This line of reasoning defies logic. Even if the cost of the bed tower has been partially overstated, its construction would undoubtedly strain Hershey's financial resources, resulting in either increased charges for services or less investment in quality improvements. (Doc. 130, p. 23 (citing to testimony by Defendants' expert economic witness, Dr. Willig)). Both outcomes would negatively impact patients at least until the bed tower could be completed, fully paid for, and operational.
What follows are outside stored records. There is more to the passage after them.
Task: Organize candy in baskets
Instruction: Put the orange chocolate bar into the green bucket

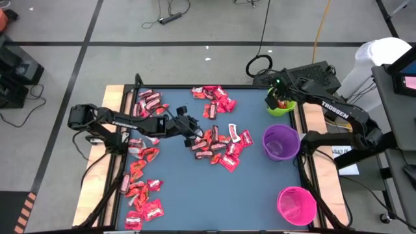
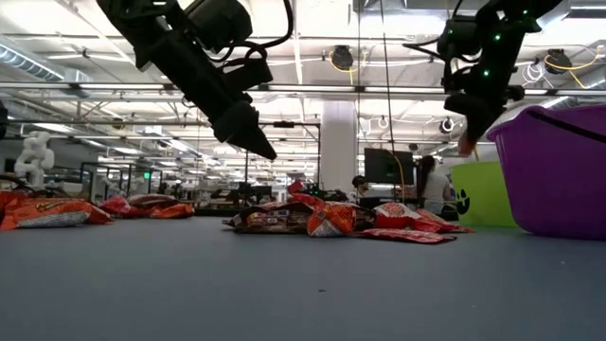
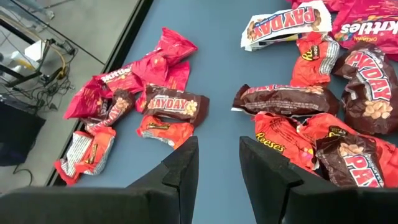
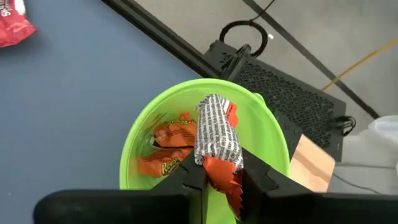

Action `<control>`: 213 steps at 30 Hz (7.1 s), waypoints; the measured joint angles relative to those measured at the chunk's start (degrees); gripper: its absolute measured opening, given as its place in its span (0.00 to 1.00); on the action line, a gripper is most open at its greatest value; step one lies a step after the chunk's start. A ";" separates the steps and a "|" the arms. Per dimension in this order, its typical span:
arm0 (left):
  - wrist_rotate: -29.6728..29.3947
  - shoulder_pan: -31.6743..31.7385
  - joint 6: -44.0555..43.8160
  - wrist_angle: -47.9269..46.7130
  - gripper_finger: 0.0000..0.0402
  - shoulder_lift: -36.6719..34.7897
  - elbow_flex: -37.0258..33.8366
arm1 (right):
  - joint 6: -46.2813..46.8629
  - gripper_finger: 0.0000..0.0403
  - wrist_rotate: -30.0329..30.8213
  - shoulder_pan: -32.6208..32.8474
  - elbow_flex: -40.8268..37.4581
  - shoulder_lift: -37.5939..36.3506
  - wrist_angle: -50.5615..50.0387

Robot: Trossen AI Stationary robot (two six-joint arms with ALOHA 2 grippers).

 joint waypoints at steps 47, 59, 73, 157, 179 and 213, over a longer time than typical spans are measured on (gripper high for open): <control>16.80 30.50 5.63 -6.48 0.54 12.67 13.71 | -3.54 0.47 -4.10 7.40 5.83 -6.06 4.43; 22.83 33.34 9.89 -12.71 0.54 24.45 23.91 | -4.68 0.47 -4.12 7.40 5.84 -6.06 4.36; 22.81 36.39 11.13 -12.34 0.52 29.02 25.62 | -5.04 0.47 -4.15 7.40 5.84 -6.06 4.34; 22.74 4.46 7.46 5.15 0.16 -3.96 8.33 | -33.88 0.47 -25.04 37.08 -5.20 14.62 63.57; 21.78 4.47 6.01 5.69 0.29 -3.95 8.40 | -35.06 0.04 -22.24 37.07 -5.18 14.24 63.29; 12.06 5.20 5.93 -4.98 0.44 -3.85 8.44 | -12.26 0.04 10.66 14.49 -4.31 -6.74 10.62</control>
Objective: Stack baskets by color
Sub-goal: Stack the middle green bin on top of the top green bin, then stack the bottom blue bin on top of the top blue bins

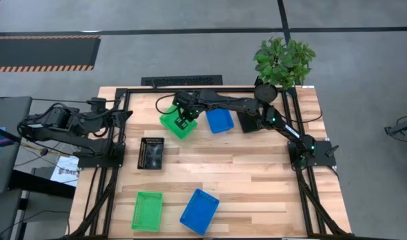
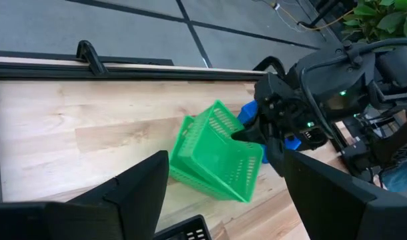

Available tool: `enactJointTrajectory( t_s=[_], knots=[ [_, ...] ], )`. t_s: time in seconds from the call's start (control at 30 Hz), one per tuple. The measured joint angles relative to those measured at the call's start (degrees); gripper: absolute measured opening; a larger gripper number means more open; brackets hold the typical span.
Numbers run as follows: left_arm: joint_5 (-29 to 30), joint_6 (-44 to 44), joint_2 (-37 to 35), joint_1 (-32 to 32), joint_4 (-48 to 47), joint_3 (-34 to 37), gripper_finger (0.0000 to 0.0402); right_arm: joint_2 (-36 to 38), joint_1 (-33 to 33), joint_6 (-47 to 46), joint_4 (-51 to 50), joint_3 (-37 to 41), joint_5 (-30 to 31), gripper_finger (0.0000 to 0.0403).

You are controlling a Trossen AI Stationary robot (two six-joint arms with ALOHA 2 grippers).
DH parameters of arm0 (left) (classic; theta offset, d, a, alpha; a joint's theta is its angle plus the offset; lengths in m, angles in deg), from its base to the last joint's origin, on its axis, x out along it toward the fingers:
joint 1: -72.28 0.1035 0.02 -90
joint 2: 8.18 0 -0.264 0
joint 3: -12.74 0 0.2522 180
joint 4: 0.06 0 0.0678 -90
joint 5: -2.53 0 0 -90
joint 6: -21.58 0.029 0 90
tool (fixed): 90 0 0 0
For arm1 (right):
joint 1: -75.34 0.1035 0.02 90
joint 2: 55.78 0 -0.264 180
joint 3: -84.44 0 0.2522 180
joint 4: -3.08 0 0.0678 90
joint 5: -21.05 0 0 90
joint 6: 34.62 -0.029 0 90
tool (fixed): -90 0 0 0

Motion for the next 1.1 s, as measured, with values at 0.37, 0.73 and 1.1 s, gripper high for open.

By contrast, the merger would immediately make additional capacity available to Hershey, causing near instantaneous benefits to Hershey's patients. (See Tr., pp. 819:25–820:4 ("[T]he merger will immediately make more effective capacity available to alleviate Hershey's capacity problem. That's a relatively immediate, maybe instantly, but certainly within a few months, impact of the merger.")).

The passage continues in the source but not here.